The computational model is made up of four parts: (1) an image classification deep neural network, (2) a threshold mechanism, (3) a set of accumulators and (4) a regression scheme. We used the convolutional deep neural network AlexNet39 available through the python library caffe70. AlexNet had been pre-trained to classify high-resolution images in the LSVRC-2010 ImageNet training set71 into 1000 different classes, with state-of-the-art performance. It consisted of five convolutional layers, some of which were followed by normalisation and max-pooling layers, and two fully connected layers before the final 1000 class probability output. It has been argued that convolutional networks’ connectivity and functionality resemble the connectivity and processing taking place in human visual processing41 and thus we use this network as the main visual processing system for our computational model. At each time-step (30 Hz), a video frame was fed into the input layer of the network and the subsequent higher layers were activated. For each frame, we extracted the activations of all neurons from layers conv2, pool5, fc7 and the output probabilities. For each layer, we calculated the Euclidean distance between successive states. If the activations were similar, the Euclidean distance would be low, while the distance between neural activations corresponding to frames that include different objects would be high. Each network layer had an initial threshold value for the distance in neural space.
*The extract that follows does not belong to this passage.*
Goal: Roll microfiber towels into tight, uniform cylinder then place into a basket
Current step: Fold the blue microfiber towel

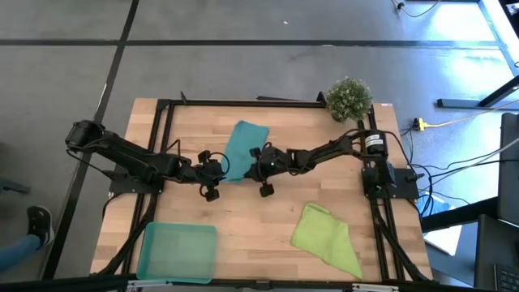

This threshold decayed with some stochasticity over time. When the measured Euclidean distance in a layer exceeded the threshold, the counter in that layer’s accumulator was incremented by one and the threshold for that layer was reset to its maximum value. Implementation details for each layer can be found in the table below, and the threshold was calculated as:

$$T_{t + 1}^k = T_{t}^k - \left( {\frac{{T_{{\mathrm{max}}}^k - T_{{\mathrm{min}}}^k}}{{\tau ^k}}} \right)e^{ - \left( {\frac{D}{{\tau ^k}}} \right)} + {\cal N}\left( {0,\frac{{T_{{\mathrm{max}}}^k - T_{{\mathrm{min}}}^k}}{\alpha }} \right),$$
(1)

where \(T_{t}^k\) is the threshold value of kth layer at timestep t and D indicates the number of timesteps since the last time the threshold value was reset. \(T_{{\mathrm{max}}}^k\), \(T_{{\mathrm{min}}}^k\) and τk are the maximum threshold value, minimum threshold value and decay timeconstant for kth layer, respectively, values which are provided in Table 1. Stochastic noise drawn from a Gaussian was added to the threshold and α—a dividing constant to adjust the variance of the noise. Finally, the level of attention was modulated by a global scaling factor C > 0 applied to the values of \(T_{{\mathrm{min}}}^k \leftarrow C \cdot T_{{\mathrm{min}}}^k\) and \(T_{{\mathrm{max}}}^k \leftarrow C \cdot T_{{\mathrm{max}}}^k\).

Table 1 Threshold mechanism parameters

The number of accumulated salient perceptual changes recorded in the accumulators represent the elapsed duration between two points in time. In order to convert estimates of subjective time into units of time in seconds, a simple regression method was used based on epsilon-Support Vector Regression from scikit-learn Python toolkit72. The kernel used was the radial basis function with a kernel coefficient of 10−4 and a penalty parameter for the error term of 10−3. We used 10-fold cross-validation. To produce the presented data, we used nine out of ten groups for training and one (i.e. 10% of data) for testing. This process was repeated ten times so that each group was used for validation only once.